◆ **What to produce**: Please write out the line containing "Here's a bet: you won't be able to pinpoint the kitchen" and each line after it through the end of the data, exactly, and nothing else.
····················
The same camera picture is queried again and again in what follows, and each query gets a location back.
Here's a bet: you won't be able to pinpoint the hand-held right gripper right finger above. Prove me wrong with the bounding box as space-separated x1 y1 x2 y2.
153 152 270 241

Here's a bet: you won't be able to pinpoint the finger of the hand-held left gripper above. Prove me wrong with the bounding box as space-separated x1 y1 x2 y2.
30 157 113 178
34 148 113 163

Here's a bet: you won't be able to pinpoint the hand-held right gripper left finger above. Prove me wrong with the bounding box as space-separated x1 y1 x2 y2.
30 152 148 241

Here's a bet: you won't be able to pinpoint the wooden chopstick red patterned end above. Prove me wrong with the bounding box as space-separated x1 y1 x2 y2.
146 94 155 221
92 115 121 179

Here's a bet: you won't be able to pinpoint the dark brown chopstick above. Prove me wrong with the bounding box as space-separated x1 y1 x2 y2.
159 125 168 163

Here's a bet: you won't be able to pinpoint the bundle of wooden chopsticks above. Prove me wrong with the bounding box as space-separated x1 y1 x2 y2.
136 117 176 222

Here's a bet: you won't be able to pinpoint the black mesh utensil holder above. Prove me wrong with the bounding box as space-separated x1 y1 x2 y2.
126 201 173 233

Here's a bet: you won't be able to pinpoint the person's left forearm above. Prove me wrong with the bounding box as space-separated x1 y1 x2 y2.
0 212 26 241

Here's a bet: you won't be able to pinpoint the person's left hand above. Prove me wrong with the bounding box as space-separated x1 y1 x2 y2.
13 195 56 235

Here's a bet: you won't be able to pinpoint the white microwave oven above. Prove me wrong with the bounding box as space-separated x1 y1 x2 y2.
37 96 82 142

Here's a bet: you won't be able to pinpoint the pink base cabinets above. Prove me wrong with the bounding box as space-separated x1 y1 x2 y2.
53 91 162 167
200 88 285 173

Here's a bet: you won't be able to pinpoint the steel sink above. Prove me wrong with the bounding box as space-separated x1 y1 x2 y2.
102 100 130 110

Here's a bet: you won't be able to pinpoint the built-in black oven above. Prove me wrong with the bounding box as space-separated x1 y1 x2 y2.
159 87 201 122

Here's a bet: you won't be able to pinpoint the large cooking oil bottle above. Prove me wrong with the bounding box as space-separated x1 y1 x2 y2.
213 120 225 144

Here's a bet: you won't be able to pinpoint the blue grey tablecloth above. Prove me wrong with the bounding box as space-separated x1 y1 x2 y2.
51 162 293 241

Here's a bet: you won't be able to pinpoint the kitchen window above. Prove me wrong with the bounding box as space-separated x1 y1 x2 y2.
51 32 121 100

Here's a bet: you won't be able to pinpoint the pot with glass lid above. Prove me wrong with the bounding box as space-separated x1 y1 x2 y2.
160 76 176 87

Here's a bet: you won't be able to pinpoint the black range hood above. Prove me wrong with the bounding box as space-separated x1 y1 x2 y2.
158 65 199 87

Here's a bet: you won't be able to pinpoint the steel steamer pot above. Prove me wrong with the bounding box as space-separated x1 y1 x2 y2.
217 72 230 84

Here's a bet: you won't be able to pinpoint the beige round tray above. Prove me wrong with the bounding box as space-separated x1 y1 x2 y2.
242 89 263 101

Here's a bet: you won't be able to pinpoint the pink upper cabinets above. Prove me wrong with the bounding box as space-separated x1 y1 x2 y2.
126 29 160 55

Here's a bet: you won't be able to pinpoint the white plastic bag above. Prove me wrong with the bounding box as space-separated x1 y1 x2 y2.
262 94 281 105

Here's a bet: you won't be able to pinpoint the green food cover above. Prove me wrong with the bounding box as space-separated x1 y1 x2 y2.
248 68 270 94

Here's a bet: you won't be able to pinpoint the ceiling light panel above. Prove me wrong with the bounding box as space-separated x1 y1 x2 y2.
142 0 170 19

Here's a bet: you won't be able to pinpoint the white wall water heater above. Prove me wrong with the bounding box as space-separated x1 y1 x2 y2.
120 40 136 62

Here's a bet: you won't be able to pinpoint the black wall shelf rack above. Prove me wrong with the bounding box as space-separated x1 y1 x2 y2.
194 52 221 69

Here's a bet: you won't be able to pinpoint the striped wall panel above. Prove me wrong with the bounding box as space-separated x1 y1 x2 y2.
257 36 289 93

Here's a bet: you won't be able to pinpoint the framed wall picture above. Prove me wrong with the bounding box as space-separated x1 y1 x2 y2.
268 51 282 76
····················
◆ **Response**:
Here's a bet: you won't be able to pinpoint the kitchen window above. Prove me wrong with the bounding box as space-separated x1 y1 x2 y2.
51 32 121 100

Here's a bet: you won't be able to pinpoint the pot with glass lid above. Prove me wrong with the bounding box as space-separated x1 y1 x2 y2.
160 76 176 87

Here's a bet: you won't be able to pinpoint the black range hood above. Prove me wrong with the bounding box as space-separated x1 y1 x2 y2.
158 65 199 87

Here's a bet: you won't be able to pinpoint the steel steamer pot above. Prove me wrong with the bounding box as space-separated x1 y1 x2 y2.
217 72 230 84

Here's a bet: you won't be able to pinpoint the beige round tray above. Prove me wrong with the bounding box as space-separated x1 y1 x2 y2.
242 89 263 101

Here's a bet: you won't be able to pinpoint the pink upper cabinets above. Prove me wrong with the bounding box as space-separated x1 y1 x2 y2.
126 29 160 55

Here's a bet: you won't be able to pinpoint the white plastic bag above. Prove me wrong with the bounding box as space-separated x1 y1 x2 y2.
262 94 281 105

Here's a bet: you won't be able to pinpoint the green food cover above. Prove me wrong with the bounding box as space-separated x1 y1 x2 y2.
248 68 270 94

Here's a bet: you won't be able to pinpoint the ceiling light panel above. Prove me wrong with the bounding box as space-separated x1 y1 x2 y2.
142 0 170 19

Here's a bet: you won't be able to pinpoint the white wall water heater above. Prove me wrong with the bounding box as space-separated x1 y1 x2 y2.
120 40 136 62

Here's a bet: you won't be able to pinpoint the black wall shelf rack above. Prove me wrong with the bounding box as space-separated x1 y1 x2 y2.
194 52 221 69

Here's a bet: you won't be able to pinpoint the striped wall panel above. Prove me wrong with the bounding box as space-separated x1 y1 x2 y2.
257 36 289 93

Here's a bet: you won't be able to pinpoint the framed wall picture above. Prove me wrong with the bounding box as space-separated x1 y1 x2 y2.
268 51 282 76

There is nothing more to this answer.